::: Data excerpt

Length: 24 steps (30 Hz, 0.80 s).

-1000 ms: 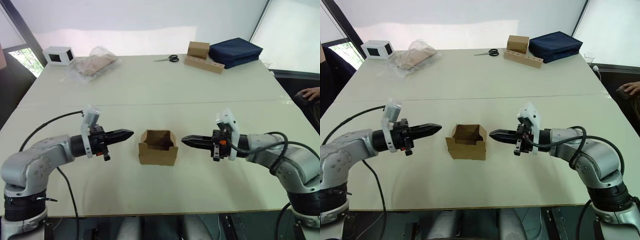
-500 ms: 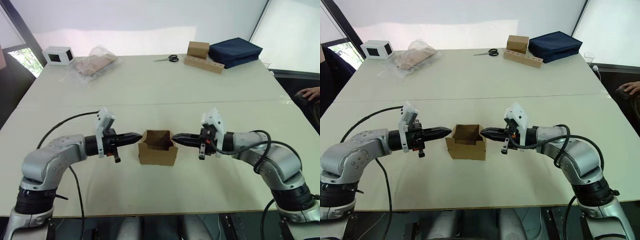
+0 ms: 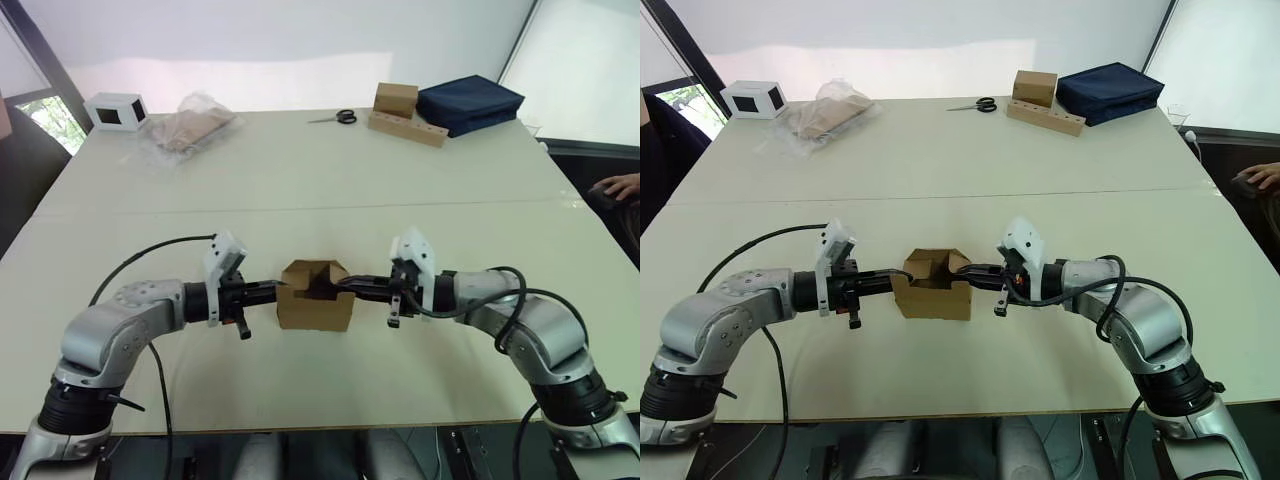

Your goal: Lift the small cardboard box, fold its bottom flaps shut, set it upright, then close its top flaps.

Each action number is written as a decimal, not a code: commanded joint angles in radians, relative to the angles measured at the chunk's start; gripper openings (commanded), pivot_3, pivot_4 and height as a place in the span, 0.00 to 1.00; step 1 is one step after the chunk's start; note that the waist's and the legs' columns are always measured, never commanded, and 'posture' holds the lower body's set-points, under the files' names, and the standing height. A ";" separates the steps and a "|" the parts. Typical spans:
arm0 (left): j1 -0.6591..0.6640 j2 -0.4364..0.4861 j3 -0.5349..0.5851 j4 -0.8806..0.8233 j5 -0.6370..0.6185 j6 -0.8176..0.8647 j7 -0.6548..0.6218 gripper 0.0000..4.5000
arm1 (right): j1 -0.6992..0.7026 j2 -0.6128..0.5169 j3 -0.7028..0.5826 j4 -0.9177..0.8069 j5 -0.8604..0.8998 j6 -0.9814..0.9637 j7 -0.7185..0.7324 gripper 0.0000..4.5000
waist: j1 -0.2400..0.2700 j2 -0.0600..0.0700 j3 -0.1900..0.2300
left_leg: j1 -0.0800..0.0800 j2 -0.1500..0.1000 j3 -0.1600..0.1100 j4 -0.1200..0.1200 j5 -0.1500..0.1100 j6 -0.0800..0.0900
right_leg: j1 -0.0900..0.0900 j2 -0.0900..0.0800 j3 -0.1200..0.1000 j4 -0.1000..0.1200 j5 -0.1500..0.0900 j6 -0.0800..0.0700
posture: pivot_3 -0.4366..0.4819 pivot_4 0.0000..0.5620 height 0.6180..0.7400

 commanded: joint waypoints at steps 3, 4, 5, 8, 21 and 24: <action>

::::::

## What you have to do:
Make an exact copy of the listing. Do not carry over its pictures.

## Final answer:
Length: 24 steps (30 Hz, 0.80 s).

-1000 ms: 
-500 ms: 
+0 ms: 

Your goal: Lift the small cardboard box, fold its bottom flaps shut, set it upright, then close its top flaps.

Each action number is written as a decimal, not a code: commanded joint angles in radians, relative to the angles measured at the chunk's start; gripper openings (commanded), pivot_3, pivot_4 and height as a place in the span, 0.00 to 1.00; step 1 is one step after the chunk's start; note that the waist's and the legs' columns are always measured, never commanded, and 'posture' holds the lower body's set-points, under the files' names, and the standing height. A ";" separates the steps and a "|" the parts. Typical spans:
arm0 (left): j1 -0.6591..0.6640 j2 -0.4364..0.4861 j3 -0.5349..0.5851 j4 -0.8806..0.8233 j5 -0.6370..0.6185 j6 -0.8176..0.8647 j7 -0.6548..0.6218 gripper 0.0000..4.5000
arm1 (right): j1 -0.6992..0.7026 j2 -0.6128..0.5169 j3 -0.7028..0.5826 j4 -0.9177..0.8069 j5 -0.8604..0.8998 j6 -0.9814..0.9637 j7 -0.7185..0.7324 gripper 0.0000..4.5000
waist: j1 -0.2400..0.2700 j2 -0.0600..0.0700 j3 -0.1900..0.2300
left_leg: j1 -0.0800..0.0800 j2 -0.1500..0.1000 j3 -0.1600..0.1100 j4 -0.1200..0.1200 j5 -0.1500..0.1100 j6 -0.0800..0.0900
right_leg: j1 -0.0900..0.0900 j2 -0.0900..0.0800 j3 -0.1200..0.1000 j4 -0.1000..0.1200 j5 -0.1500..0.0900 j6 -0.0800..0.0700
posture: pivot_3 -0.4366..0.4819 pivot_4 0.0000..0.5620 height 0.6180..0.7400

 commanded: joint waypoints at steps 3, 4, 5, 8, 21 and 24: <action>

The exercise is now finished.